As a Montreal area NDP riding association president Alain Charbonneau put it recently on the CBC:
"We lost so much," he told CBC Montreal's Daybreak.While there are precedents, especially in the NDP, for leaders to stay on after failing to lead a party to power, these were leaders who were either not expected to win or who at least delivered the party back to a position it already held.
"He was hired, basically — voted in as leader — because he was supposed to be the one who could win. That was his mission. He failed."
Mulcair not only failed to take government, he lost the party's status as Official Opposition and allowed the deeply loathed Trudeau to leapfrog the Liberals from third party in the house to majority government -- a feat that had not previously been accomplished in Canadian parliamentary history.
Defenders of Mulcair staying on have had to resort to saying one variation or another of "if not Mulcair, who?" and insist that of all the possible options available to the NDP, he remains the best.
While hardly a ringing endorsement of either Mulcair or the qualities of those who surround him in the party establishment, it also not only misses the point that a leadership race would possibly give rise to the unexpected, but that Mulcair is a spent force even if one is totally uninterested in a shift to the left.
If Mulcair could not sell himself and his anemic "vision" against Trudeau and the Conservatives from a position of strength as leader of the opposition and from a starting point in terms of seats that was far ahead of the Liberals, there is absolutely no reason to think, in the game that is bourgeois politics, that he will be able to do so down the road and from the position of weakness he and the party are in now.

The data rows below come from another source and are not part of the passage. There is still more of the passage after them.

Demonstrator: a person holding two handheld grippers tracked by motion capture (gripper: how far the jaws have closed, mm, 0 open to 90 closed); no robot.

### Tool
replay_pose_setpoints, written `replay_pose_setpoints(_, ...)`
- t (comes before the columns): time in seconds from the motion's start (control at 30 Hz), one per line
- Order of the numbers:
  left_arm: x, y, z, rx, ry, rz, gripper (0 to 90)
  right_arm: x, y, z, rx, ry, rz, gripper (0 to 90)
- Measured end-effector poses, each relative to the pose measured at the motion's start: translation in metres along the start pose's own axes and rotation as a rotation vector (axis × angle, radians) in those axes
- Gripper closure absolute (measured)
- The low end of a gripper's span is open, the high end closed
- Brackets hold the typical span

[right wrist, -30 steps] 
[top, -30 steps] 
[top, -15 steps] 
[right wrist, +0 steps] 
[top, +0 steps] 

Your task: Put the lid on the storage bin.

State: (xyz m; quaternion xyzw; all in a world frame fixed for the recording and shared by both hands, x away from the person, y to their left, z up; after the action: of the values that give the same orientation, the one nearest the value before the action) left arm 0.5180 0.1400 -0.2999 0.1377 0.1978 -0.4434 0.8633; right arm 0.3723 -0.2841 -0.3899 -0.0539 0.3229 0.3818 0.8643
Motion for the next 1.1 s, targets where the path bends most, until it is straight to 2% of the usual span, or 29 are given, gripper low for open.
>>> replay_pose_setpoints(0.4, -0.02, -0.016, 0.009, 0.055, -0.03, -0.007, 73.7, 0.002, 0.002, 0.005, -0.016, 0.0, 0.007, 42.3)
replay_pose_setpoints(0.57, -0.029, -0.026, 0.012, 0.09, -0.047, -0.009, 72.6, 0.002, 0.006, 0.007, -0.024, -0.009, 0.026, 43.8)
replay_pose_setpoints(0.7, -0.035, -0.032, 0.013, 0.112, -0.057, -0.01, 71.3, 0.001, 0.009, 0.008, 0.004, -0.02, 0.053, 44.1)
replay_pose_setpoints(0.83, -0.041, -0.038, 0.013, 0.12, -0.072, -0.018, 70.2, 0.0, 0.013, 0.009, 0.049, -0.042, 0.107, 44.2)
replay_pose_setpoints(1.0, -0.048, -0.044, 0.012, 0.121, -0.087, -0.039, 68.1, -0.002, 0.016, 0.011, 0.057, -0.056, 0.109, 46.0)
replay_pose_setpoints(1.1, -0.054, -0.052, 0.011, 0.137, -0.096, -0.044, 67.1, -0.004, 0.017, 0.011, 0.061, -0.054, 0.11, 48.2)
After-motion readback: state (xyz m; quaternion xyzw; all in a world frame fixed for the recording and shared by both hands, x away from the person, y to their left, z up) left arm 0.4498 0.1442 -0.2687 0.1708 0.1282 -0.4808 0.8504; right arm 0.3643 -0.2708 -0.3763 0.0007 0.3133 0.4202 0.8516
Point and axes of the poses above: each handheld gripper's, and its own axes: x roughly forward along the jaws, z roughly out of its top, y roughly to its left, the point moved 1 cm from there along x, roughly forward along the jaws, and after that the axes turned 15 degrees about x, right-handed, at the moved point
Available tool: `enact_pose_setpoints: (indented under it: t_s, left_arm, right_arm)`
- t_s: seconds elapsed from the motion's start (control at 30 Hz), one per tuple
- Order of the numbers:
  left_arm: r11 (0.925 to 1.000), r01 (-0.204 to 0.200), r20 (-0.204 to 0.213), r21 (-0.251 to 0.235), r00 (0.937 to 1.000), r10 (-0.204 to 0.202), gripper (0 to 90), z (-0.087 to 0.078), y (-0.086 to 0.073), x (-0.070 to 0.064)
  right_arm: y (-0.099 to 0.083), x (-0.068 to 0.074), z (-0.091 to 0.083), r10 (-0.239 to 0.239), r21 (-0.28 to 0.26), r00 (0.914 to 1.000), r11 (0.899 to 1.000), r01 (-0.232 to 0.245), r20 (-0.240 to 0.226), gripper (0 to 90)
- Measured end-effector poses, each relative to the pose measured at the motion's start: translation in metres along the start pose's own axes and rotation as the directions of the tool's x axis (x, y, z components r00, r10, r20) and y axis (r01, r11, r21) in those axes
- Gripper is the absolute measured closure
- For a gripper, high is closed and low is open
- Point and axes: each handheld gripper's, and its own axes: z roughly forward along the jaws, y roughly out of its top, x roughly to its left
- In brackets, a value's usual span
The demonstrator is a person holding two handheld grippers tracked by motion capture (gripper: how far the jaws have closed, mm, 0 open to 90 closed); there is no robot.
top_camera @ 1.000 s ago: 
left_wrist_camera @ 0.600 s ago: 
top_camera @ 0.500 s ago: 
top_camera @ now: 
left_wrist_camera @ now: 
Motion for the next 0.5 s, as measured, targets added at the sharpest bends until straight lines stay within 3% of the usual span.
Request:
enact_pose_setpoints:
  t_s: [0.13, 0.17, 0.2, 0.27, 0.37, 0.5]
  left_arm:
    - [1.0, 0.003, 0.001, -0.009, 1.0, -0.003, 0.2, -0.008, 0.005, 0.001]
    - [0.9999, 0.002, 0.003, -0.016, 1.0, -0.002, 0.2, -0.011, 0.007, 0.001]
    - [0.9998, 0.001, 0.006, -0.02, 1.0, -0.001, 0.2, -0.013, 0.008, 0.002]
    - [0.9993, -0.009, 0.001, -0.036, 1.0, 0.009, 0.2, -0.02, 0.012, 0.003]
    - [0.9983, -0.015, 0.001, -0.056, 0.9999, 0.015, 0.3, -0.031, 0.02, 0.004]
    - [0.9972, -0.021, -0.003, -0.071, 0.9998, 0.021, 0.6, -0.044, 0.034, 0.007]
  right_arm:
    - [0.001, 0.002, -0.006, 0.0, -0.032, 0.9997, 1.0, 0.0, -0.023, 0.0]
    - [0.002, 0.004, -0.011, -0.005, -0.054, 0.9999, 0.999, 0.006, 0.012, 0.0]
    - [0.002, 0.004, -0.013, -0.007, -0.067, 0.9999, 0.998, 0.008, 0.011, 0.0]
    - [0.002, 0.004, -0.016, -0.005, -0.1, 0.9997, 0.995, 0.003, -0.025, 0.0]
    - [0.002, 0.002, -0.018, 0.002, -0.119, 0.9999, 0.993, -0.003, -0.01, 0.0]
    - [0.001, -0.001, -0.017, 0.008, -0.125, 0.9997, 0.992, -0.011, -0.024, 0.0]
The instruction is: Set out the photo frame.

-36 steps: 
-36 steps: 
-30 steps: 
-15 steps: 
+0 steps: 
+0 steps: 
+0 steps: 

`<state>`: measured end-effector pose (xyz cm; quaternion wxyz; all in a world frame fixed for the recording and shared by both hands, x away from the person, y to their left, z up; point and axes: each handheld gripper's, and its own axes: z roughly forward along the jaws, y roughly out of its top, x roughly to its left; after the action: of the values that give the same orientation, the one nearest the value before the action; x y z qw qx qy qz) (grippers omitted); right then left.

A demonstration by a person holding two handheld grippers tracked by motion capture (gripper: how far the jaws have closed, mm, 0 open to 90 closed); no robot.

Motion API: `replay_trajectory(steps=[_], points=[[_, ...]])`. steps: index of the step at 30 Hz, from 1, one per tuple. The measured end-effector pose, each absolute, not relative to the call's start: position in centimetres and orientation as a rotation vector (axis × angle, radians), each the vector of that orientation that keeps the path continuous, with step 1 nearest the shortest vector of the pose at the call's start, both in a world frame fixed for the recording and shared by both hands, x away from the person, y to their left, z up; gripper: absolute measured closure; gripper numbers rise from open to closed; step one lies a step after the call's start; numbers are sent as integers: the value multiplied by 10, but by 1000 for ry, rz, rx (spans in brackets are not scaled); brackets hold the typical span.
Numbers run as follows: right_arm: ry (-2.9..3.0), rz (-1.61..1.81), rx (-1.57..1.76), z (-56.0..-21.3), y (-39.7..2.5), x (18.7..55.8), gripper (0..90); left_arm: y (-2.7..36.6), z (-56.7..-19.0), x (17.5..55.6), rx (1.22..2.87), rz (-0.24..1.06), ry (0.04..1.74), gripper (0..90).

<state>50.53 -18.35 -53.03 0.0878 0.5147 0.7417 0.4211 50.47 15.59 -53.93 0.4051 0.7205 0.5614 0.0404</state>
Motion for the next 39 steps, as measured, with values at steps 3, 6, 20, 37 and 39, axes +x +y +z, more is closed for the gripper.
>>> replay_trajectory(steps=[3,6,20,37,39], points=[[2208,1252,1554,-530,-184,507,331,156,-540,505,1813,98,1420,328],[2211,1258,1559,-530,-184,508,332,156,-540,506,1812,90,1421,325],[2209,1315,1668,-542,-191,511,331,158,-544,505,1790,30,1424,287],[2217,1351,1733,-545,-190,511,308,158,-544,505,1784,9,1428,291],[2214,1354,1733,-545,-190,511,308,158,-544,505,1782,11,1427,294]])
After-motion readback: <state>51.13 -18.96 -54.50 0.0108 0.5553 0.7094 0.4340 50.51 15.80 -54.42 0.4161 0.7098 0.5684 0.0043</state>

The NDP's very peculiar and inward looking culture is vividly on display here. Perhaps never really comfortable with or believing of the idea that they could actually win, or perhaps unable to admit that they were wrong about Mulcair all along and that it turns out that the critics were possibly right that if you sell your soul for power in a party like the NDP you are likely to lose both, the NDP seems on the verge of rewarding what by any measure was a catastrophic defeat.
It is not solely or perhaps even primarily that Mulcair is a barrier to a return to roots, it is that having tried to supplant the Liberals by mimicking them Mulcair lost. He is not only not the politician to bring to the NDP any type of authentic social democratic narrative, he has also shown that he cannot win on the terms he claimed that he could win on.
While New Democrats may not be willing to acknowledge the error of their ways and their misjudgment of Mulcair, the electorate is far less forgiving of failed narratives.
If Mulcair remains the NDP is left with the worst of both worlds. An opportunistic and centrist leader who lost badly and one who also could not connect with voters and win when it mattered.
This is not simply a choice between Mulcair and any possibility of a left revival, it is a choice between Mulcair and a long and meaningless journey into political irrelevance and oblivion for the NDP.